- **TASK DIRECTIONS**
Copy out each line of the listing below that contains the word "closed".

- **DATASET EXTRACT**
= = = =
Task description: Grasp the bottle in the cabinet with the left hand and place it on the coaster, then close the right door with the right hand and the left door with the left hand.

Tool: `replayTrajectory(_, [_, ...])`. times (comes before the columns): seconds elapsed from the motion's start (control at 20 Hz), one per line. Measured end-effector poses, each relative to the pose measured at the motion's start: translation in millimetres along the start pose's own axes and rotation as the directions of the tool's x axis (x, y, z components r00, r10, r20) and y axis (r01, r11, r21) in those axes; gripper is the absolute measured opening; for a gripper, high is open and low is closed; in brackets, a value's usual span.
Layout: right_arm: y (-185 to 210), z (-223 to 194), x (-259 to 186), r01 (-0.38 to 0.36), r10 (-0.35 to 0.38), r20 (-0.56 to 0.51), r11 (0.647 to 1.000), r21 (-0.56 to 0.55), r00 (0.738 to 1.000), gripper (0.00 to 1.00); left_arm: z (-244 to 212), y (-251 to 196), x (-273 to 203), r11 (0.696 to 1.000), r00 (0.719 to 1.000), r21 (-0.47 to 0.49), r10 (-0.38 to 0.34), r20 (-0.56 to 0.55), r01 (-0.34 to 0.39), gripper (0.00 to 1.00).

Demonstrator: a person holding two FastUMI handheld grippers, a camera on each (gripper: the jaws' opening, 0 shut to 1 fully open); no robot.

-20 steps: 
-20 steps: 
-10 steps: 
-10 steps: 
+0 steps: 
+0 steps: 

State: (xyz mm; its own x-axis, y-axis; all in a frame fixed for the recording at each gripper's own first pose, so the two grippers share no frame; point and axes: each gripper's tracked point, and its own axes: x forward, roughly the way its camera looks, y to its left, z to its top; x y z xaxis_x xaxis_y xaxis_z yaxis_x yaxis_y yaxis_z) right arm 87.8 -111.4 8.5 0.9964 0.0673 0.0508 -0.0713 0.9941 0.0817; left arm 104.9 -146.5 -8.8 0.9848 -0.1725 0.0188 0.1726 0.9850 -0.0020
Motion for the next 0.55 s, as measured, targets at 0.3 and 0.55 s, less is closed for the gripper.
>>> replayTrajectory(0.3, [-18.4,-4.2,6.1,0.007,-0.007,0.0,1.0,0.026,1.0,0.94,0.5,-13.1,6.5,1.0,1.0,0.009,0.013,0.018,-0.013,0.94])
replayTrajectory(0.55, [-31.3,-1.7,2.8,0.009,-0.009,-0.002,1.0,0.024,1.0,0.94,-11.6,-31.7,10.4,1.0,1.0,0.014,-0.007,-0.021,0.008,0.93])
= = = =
- **EXPECTED OUTPUT**
Tool: `replayTrajectory(_, [_, ...])`. times (comes before the columns): seconds elapsed from the motion's start (control at 20 Hz), one per line. Measured end-effector poses, each relative to the pose measured at the motion's start: translation in millimetres along the start pose's own axes and rotation as the directions of the tool's x axis (x, y, z components r00, r10, r20) and y axis (r01, r11, r21) in those axes; gripper is the absolute measured opening; for a gripper, high is open and low is closed; in brackets, a value's usual span.
Motion for the next 0.55 s, as measured, targets at 0.3 and 0.55 s, less is closed for the gripper.

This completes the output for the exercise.